■ Problem description:
How do the lines read from the one holding "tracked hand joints" through the last line of the listing? Set them down exactly, pictures omitted.

■ Dataset extract:
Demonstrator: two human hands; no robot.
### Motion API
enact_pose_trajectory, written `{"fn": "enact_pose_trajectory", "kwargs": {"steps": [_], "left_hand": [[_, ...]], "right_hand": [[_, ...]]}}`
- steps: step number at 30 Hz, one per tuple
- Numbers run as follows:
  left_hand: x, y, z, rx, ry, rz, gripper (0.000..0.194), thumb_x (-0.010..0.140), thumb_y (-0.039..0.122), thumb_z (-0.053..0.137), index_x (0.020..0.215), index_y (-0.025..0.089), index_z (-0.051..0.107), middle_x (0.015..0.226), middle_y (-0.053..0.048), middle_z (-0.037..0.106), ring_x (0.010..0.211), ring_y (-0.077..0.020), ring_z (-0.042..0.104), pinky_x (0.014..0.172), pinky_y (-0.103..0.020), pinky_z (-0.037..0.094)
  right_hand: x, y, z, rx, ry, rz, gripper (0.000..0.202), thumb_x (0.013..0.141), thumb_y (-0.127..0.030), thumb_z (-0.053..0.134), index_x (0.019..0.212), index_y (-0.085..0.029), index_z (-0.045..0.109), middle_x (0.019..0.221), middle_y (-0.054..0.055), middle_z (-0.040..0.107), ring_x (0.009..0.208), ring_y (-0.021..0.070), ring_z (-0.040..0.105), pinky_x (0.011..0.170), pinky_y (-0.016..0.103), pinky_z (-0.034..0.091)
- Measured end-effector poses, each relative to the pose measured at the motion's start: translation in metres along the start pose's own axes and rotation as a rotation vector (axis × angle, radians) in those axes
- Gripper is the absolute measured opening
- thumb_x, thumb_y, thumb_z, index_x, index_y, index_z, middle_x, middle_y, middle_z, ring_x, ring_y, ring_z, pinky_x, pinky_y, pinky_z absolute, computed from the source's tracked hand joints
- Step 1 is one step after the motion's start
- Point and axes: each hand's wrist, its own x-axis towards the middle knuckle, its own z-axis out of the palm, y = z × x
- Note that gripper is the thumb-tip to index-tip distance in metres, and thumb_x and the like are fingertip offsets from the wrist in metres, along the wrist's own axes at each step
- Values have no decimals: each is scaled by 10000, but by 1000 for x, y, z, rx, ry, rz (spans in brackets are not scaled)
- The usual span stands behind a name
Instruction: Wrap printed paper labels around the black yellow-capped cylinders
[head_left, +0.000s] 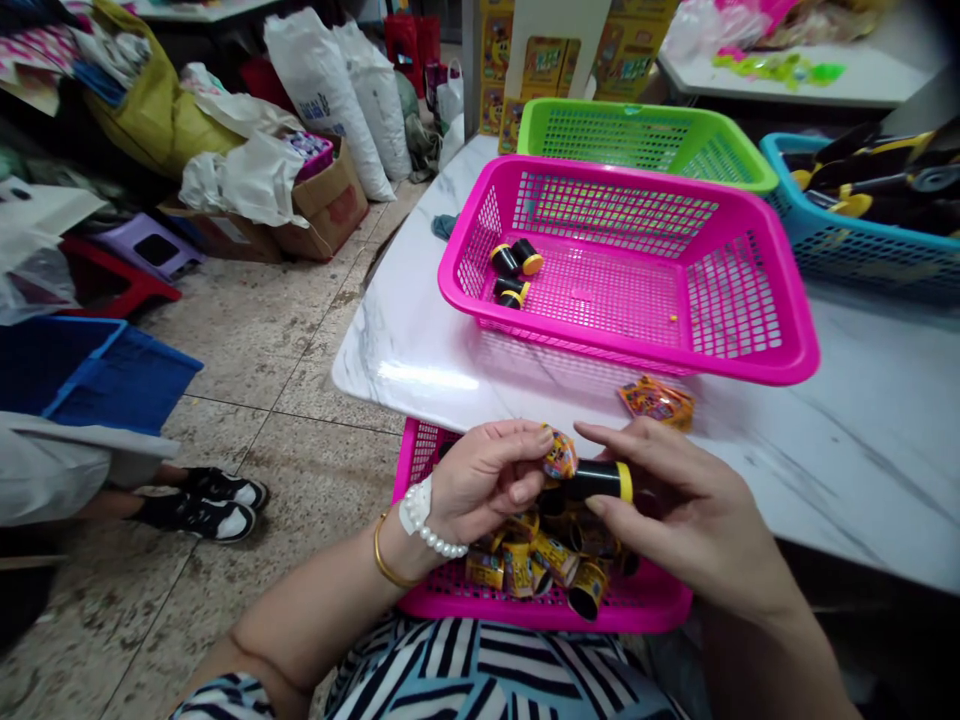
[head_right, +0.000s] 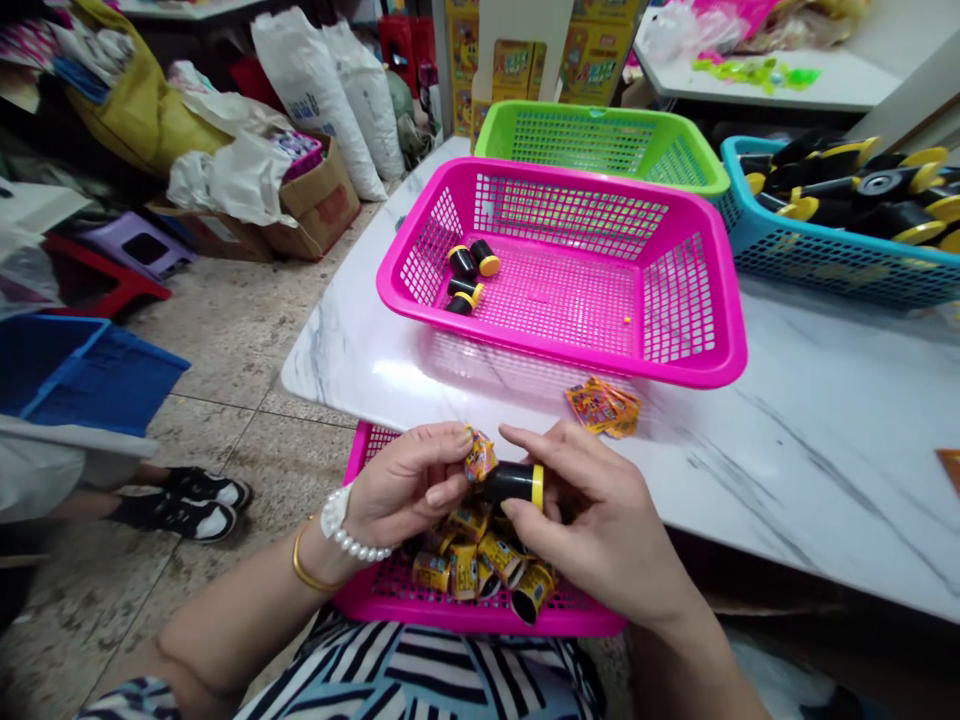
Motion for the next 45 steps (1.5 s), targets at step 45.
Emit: {"fn": "enact_pose_trajectory", "kwargs": {"steps": [45], "left_hand": [[-6,7,0,325,124,41,304,666,382,897,787,126,789,591,15,612,451,-19,370,420,-180,173]], "right_hand": [[-16,10,25,211,328,-72,342,801,-83,767,1090,-261,722,1033,60,753,987,227,741,848,369,662]]}}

■ Task answer:
- thumb_x, thumb_y, thumb_z, index_x, index_y, index_z, middle_x, middle_y, middle_z, ring_x, ring_y, ring_z, pinky_x, pinky_y, pinky_z absolute, computed from the source's tracked hand joints
- Step 1 is one step after the motion's start
- Point and axes: each hand's wrist, its own x-axis towards the middle knuckle, its own z-axis out of the palm, y = z × x
- Note that gripper is the thumb-tip to index-tip distance in metres, and thumb_x and the like are fingertip offsets from the wrist in metres, along the wrist's own axes at each step
- Values have no decimals: each is scaled by 10000, but by 1000 for x, y, z, rx, ry, rz (spans in brackets are not scaled)
- The usual span stands behind a name
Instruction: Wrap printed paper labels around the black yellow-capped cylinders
[head_left, +0.000s] 
[head_right, +0.000s] 
Motion for the next 45 steps (1.5 s), targets at step 45.
Emit: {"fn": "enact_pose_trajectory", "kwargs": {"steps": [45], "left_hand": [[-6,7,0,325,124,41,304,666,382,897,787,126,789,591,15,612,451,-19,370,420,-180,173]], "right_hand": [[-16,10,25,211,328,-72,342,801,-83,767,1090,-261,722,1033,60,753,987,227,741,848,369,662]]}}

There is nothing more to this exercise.